Session: Recent advances in optimization and statistical estimation on manifolds
Chair: Krishna Balasubramanian
Cluster: Optimization on Manifolds
Talk 1: Riemannian Coordinate Descent Algorithms on Matrix Manifolds
Speaker: Yunrui Guan
Abstract: Many machine learning applications are naturally formulated as optimization problems on Riemannian manifolds. The main idea behind Riemannian optimization is to maintain the feasibility of the variables while moving along a descent direction on the manifold. This results in updating all the variables at every iteration. In this work, we provide a general framework for developing computationally efficient coordinate descent (CD) algorithms on matrix manifolds that allows updating only a few variables at every iteration while adhering to the manifold constraint. In particular, we propose CD algorithms for various manifolds such as Stiefel, Grassmann, (generalized) hyperbolic, symplectic, and symmetric positive (semi)definite. While the cost per iteration of the proposed CD algorithms is low, we further develop a more efficient variant via a first-order approximation of the objective function.
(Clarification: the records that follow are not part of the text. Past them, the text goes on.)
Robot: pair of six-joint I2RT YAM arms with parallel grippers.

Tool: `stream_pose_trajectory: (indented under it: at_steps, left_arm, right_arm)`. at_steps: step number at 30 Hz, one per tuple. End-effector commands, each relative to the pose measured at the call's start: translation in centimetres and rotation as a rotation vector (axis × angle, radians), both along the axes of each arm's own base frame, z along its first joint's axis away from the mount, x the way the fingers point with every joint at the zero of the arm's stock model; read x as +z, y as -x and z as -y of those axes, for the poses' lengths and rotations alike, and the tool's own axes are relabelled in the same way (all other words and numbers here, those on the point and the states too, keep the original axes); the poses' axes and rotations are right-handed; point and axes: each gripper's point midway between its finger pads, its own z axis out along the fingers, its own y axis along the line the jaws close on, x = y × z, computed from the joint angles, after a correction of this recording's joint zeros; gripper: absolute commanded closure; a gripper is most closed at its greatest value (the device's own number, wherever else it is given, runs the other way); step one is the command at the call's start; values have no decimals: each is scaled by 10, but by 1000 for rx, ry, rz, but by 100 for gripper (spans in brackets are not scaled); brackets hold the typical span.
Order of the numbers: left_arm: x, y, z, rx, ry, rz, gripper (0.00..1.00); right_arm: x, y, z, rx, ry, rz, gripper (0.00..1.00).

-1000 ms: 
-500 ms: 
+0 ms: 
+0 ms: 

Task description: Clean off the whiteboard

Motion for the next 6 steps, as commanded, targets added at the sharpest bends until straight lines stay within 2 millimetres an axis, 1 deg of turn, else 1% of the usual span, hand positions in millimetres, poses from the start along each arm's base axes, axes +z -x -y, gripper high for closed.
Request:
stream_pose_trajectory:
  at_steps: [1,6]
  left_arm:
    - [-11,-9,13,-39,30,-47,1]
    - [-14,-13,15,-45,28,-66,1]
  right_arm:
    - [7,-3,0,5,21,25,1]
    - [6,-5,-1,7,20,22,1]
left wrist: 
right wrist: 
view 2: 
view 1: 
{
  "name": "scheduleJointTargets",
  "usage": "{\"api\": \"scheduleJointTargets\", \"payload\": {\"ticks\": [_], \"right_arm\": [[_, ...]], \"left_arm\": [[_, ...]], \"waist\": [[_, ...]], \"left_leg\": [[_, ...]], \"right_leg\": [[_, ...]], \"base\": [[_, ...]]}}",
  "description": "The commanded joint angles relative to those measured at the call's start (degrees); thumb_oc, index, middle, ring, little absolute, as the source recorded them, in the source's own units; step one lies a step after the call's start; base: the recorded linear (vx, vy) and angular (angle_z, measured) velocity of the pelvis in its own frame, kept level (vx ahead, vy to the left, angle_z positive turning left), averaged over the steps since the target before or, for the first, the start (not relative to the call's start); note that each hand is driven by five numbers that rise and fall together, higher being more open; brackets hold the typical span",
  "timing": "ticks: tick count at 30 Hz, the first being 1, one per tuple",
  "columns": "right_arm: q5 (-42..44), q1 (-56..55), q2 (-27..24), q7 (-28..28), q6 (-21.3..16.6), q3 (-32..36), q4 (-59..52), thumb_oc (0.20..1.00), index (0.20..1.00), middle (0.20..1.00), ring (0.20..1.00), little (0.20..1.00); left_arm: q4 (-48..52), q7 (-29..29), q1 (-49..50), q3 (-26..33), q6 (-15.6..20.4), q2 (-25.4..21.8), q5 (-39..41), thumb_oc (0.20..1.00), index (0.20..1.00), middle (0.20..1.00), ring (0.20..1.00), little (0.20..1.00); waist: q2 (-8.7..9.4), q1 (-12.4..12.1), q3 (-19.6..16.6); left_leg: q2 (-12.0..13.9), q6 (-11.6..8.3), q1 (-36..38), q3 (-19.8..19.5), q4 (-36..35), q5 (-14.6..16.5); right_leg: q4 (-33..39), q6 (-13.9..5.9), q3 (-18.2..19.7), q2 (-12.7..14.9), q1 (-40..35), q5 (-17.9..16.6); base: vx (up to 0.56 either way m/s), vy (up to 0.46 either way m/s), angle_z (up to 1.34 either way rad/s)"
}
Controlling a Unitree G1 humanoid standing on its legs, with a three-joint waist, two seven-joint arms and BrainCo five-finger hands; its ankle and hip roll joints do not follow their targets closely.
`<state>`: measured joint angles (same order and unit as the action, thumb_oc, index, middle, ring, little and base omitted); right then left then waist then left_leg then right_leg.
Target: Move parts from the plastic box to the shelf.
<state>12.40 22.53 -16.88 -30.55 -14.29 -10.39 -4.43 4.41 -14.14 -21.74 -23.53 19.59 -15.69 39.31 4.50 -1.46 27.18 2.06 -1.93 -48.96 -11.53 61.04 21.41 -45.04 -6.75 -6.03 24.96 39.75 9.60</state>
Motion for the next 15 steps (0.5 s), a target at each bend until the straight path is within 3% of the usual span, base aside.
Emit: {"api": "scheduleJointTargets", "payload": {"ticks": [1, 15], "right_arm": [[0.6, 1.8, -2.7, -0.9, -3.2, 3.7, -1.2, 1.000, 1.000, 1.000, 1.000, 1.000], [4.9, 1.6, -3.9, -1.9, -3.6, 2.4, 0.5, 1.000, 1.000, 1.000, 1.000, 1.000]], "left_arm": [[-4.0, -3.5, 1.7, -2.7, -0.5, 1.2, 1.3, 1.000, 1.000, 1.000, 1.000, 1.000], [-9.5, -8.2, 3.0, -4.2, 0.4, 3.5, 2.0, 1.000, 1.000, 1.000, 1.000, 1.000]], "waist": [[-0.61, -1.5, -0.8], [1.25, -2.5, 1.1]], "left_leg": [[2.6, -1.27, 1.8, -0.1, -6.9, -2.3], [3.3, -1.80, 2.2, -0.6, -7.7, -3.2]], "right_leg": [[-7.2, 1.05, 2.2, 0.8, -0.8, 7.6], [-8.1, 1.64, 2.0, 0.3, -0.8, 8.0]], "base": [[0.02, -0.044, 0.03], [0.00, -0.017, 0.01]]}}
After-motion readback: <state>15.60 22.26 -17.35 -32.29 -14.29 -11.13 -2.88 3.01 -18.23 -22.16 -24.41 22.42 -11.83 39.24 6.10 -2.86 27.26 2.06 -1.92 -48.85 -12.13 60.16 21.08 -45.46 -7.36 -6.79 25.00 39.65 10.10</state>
We analyze their convergence and complexity, and empirically illustrate their efficacy in several applications.
Talk 2: Online covariance estimation for stochastic gradient descent under non-smoothness
Speaker: Abhishek Roy
Abstract: We investigate the online overlapping batch-means covariance estimator for Stochastic Gradient Descent (SGD) under non-smoothness and establish convergence rates. Our analysis overcomes significant challenges that arise due to non-smoothness, leading to the introduction of additional error terms and handling manifold structures in the solution path. Moreover, we establish the convergence rate for the first four moments of the $\ell_2$ norm of the error of SGD dynamics under non-smoothness which holds potential interest as an independent result. Numerical simulations are provided to illustrate the practical performance of the proposed methodology.
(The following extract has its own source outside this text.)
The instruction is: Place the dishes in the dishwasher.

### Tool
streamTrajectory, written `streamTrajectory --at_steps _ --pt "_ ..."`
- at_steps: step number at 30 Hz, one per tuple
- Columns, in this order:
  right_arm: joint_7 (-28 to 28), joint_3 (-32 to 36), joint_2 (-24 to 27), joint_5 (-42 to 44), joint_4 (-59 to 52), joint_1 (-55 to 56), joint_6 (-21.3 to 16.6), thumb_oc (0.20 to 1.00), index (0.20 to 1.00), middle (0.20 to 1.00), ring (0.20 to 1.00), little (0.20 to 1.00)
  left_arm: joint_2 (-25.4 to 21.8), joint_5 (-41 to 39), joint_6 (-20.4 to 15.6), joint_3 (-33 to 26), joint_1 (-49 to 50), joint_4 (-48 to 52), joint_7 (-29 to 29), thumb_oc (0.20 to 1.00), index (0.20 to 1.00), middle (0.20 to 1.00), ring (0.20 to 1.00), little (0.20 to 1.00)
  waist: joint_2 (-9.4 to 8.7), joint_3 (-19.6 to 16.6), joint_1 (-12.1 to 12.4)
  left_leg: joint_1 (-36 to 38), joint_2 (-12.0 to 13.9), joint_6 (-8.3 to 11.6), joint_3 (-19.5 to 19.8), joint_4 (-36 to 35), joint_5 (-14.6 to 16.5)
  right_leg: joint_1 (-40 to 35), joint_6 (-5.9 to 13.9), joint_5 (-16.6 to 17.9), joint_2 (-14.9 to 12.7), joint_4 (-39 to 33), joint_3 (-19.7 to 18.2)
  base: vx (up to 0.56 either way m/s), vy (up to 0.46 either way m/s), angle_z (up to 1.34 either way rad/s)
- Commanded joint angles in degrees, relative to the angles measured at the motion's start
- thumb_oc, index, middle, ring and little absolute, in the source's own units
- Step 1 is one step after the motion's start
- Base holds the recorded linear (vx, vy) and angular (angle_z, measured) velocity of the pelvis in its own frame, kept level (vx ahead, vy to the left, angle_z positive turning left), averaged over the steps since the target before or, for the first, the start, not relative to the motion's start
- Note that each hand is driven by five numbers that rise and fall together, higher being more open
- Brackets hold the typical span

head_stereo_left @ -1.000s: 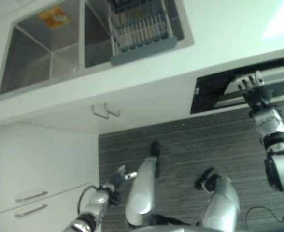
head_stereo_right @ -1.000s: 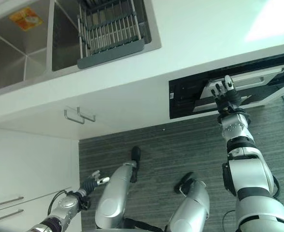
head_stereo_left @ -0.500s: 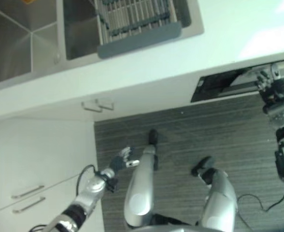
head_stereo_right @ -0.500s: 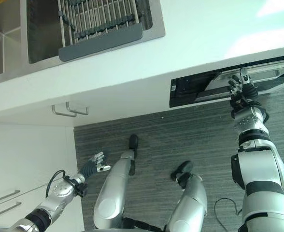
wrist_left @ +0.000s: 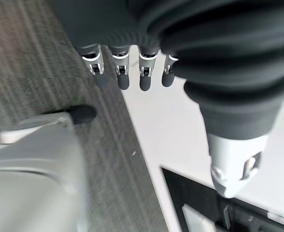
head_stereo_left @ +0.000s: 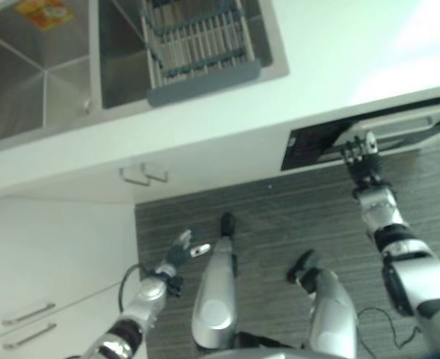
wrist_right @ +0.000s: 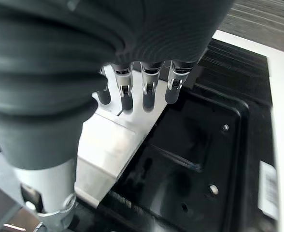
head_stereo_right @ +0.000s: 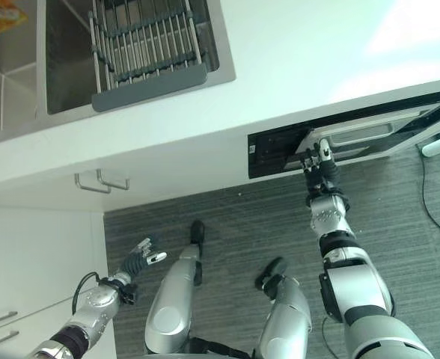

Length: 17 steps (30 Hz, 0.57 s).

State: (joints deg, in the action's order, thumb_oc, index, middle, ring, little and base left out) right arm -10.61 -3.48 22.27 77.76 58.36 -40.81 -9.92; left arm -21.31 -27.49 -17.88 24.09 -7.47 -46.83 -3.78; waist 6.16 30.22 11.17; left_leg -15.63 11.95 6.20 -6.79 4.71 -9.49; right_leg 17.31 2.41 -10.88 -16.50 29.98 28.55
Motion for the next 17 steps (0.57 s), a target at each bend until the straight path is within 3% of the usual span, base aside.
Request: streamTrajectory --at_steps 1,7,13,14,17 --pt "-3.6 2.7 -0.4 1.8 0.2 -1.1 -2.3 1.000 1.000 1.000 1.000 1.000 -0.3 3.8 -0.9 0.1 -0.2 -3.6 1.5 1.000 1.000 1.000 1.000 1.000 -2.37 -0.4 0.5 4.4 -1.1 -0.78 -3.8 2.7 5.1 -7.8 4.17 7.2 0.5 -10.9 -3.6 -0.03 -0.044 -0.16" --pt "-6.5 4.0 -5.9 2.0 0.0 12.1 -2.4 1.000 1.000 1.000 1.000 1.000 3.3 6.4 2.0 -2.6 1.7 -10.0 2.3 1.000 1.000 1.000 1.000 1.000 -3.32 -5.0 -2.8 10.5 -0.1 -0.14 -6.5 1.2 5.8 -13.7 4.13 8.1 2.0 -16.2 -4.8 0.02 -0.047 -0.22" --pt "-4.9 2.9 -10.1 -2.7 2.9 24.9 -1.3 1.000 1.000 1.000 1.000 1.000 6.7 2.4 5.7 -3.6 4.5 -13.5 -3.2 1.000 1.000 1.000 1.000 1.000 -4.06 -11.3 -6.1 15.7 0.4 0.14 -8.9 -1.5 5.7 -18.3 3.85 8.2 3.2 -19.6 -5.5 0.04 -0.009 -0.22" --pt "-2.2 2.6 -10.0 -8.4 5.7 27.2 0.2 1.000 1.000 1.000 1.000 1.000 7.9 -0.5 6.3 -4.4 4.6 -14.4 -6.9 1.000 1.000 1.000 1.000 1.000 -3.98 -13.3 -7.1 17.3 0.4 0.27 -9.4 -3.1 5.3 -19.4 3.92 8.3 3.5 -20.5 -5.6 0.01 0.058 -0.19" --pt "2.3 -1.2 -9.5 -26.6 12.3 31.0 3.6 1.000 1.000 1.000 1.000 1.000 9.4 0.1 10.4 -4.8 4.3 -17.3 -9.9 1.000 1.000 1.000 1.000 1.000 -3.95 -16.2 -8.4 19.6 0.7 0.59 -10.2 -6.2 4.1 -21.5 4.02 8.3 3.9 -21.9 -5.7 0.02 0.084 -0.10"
Talk 3: Momentum Stiefel optimizer, with applications to suitably-orthogonal attention, and optimal transport
Speaker: Molei Tao
Abstract: The problem of optimization on Stiefel manifold, i.e., minimizing functions of (not necessarily square) matrices that satisfy orthogonality constraints, has been extensively studied. Yet, a new approach is proposed based on, for the first time, an interplay between thoughtfully designed continuous and discrete dynamics. It leads to a gradient-based optimizer with intrinsically added momentum. This method exactly preserves the manifold structure but does not require additional operation to keep momentum in the changing (co)tangent space, and thus has low computational cost and pleasant accuracy. Its generalization to adaptive learning rates is also demonstrated. Notable performances are observed in practical tasks. For instance, we found that placing orthogonal constraints on attention heads of trained-from-scratch Vision Transformer (Dosovitskiy et al., 2020) could markedly improve its performance, when our optimizer is used, and it is better that each head is made orthogonal within itself but not necessarily to other heads. This optimizer also makes the useful notion of Projection Robust Wasserstein Distance (Paty and Cuturi, 2019; Lin et al., 2020) for high-dim. optimal transport even more effective.